Data extracted from a collection
# # # #
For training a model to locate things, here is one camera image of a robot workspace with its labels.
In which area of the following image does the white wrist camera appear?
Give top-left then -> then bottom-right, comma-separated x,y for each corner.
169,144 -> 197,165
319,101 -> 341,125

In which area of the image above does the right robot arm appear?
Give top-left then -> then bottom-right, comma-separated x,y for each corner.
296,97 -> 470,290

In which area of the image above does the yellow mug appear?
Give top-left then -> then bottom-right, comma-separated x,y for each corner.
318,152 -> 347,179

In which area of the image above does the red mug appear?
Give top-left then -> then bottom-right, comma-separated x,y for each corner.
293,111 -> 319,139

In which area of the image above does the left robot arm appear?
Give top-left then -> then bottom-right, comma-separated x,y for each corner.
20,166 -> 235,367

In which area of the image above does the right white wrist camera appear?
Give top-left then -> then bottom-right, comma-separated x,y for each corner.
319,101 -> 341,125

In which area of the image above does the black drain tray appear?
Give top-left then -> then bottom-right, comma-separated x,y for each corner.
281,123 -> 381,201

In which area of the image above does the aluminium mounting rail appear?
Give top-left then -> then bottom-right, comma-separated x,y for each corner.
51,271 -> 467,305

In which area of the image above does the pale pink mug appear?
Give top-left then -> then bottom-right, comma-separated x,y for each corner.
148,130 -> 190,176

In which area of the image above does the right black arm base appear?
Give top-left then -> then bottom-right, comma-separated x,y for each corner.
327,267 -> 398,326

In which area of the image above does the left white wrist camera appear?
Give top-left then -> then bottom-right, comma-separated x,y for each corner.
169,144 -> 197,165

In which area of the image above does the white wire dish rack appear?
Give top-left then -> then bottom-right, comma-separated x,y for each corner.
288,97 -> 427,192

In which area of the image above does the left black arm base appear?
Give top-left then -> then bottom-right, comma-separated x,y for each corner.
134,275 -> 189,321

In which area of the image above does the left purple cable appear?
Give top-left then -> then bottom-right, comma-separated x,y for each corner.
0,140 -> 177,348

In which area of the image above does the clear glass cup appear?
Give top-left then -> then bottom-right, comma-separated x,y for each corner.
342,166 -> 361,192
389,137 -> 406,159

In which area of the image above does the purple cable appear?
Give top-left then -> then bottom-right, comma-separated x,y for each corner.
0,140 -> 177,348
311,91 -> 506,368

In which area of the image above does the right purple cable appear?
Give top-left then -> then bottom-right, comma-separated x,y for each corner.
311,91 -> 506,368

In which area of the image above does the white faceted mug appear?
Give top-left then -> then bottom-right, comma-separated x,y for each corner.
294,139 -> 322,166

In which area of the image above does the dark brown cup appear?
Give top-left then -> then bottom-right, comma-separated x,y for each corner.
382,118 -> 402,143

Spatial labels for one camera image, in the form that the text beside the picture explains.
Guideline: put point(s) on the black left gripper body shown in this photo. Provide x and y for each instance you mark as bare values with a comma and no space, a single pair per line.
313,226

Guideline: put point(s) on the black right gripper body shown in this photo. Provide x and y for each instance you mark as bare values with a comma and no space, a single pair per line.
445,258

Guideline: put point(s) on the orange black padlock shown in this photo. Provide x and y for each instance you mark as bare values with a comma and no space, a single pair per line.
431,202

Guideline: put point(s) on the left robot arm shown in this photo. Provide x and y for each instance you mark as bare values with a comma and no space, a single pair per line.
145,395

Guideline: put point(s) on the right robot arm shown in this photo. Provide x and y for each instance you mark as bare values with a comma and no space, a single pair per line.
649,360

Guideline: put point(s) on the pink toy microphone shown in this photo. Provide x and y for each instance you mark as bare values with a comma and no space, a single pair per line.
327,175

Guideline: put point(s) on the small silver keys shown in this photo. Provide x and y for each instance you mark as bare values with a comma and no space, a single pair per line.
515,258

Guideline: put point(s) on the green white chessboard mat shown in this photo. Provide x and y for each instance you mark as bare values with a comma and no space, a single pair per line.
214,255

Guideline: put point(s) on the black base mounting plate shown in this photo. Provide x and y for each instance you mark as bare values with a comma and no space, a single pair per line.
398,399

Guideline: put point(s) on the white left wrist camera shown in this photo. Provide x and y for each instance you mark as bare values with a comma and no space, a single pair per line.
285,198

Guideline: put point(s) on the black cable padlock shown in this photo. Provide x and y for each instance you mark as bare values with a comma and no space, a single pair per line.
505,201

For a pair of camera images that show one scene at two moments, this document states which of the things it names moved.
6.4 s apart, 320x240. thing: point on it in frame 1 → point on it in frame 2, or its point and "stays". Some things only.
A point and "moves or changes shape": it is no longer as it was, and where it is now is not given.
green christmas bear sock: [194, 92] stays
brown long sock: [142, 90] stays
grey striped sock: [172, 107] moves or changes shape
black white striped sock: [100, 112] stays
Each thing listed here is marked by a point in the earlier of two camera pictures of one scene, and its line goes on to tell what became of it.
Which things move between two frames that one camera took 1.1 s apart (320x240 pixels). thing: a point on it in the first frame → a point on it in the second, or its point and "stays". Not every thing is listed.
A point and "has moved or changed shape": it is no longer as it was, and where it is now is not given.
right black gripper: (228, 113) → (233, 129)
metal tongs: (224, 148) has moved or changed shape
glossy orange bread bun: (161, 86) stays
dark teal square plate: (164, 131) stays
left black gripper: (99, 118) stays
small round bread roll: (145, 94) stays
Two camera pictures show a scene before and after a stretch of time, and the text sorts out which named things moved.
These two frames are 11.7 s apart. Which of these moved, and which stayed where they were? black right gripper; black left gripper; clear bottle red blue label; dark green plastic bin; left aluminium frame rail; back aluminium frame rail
# # # #
_Exercise_.
Take the lines from the top of the data through the one that contains "In which area of the image above does the left robot" and copy them exactly, leaving out every line after it.

_Solution to the problem_.
For training a model to locate things, here is one camera image of a robot workspace with its labels.
In which area of the following image does the white wrist camera appear?
Give top-left then -> then bottom-right, comma-separated x,y for each corner.
169,144 -> 197,165
319,101 -> 341,125

In which area of the image above does the right robot arm appear?
Give top-left then -> then bottom-right, comma-separated x,y for each corner.
296,97 -> 470,290

In which area of the image above does the yellow mug appear?
Give top-left then -> then bottom-right, comma-separated x,y for each corner.
318,152 -> 347,179

In which area of the image above does the red mug appear?
Give top-left then -> then bottom-right, comma-separated x,y for each corner.
293,111 -> 319,139

In which area of the image above does the left robot arm appear?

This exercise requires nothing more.